La tenue même de cette assemblée générale, même extraordinaire, suscite des interrogations. Comment un simple président d’honneur (donc qui n’est pas membre actif) peut-il convoquer une assemblée générale, prérogative qui revient au seul président actif ? De surcroît, ledit président d’honneur aurait, depuis longtemps, été radié par le bureau national après approbation de l’assemblée générale pour injures à l’endroit du président actif.

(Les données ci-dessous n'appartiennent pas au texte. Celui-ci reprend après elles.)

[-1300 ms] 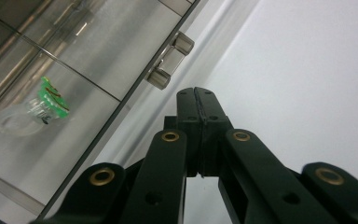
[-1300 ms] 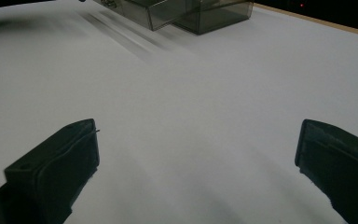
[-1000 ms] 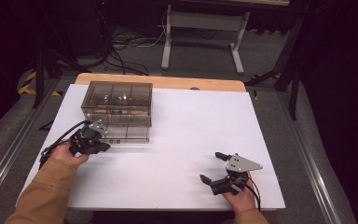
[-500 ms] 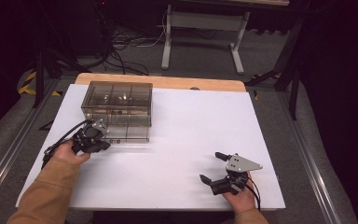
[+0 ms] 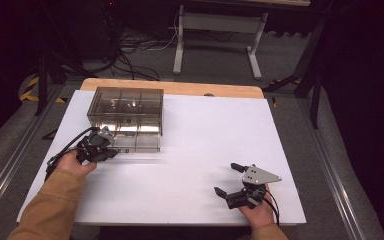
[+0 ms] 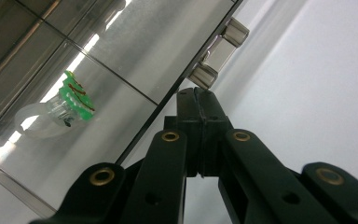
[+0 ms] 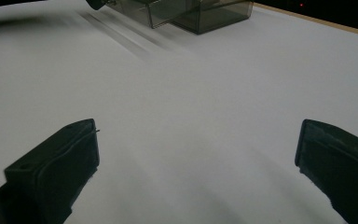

C’est précisément depuis cet incident que le torchon brûle entre les deux hommes. Mohomoudou B Maïga était opposé à la fusion avec l’Adema. Ses raisons ? Parce qu’il a été vidé de son fauteuil de directeur administratif et financier du ministère du développement social, de la solidarité et des personnes âgées par l’actuel ministre Adema Sekou Diakité, il en voudrait à mort à ce parti.

En définitive, tout laisse à croire que la réticence de Bassirou d’aller avec le PASJ contre la volonté générale, ne s’explique que par des raisons personnelles et individuelles.

Il trouve en AMRE un refuge où s’agiter au nom du président de la République. Pendant ce temps, les véritables initiateurs de cette association sont descendus dans l’arène politique. Et cela semble payant car, à l’approche des élections communales, les jeunes sont en train de se positionner dans les comités et sous-sections de l’Adéma.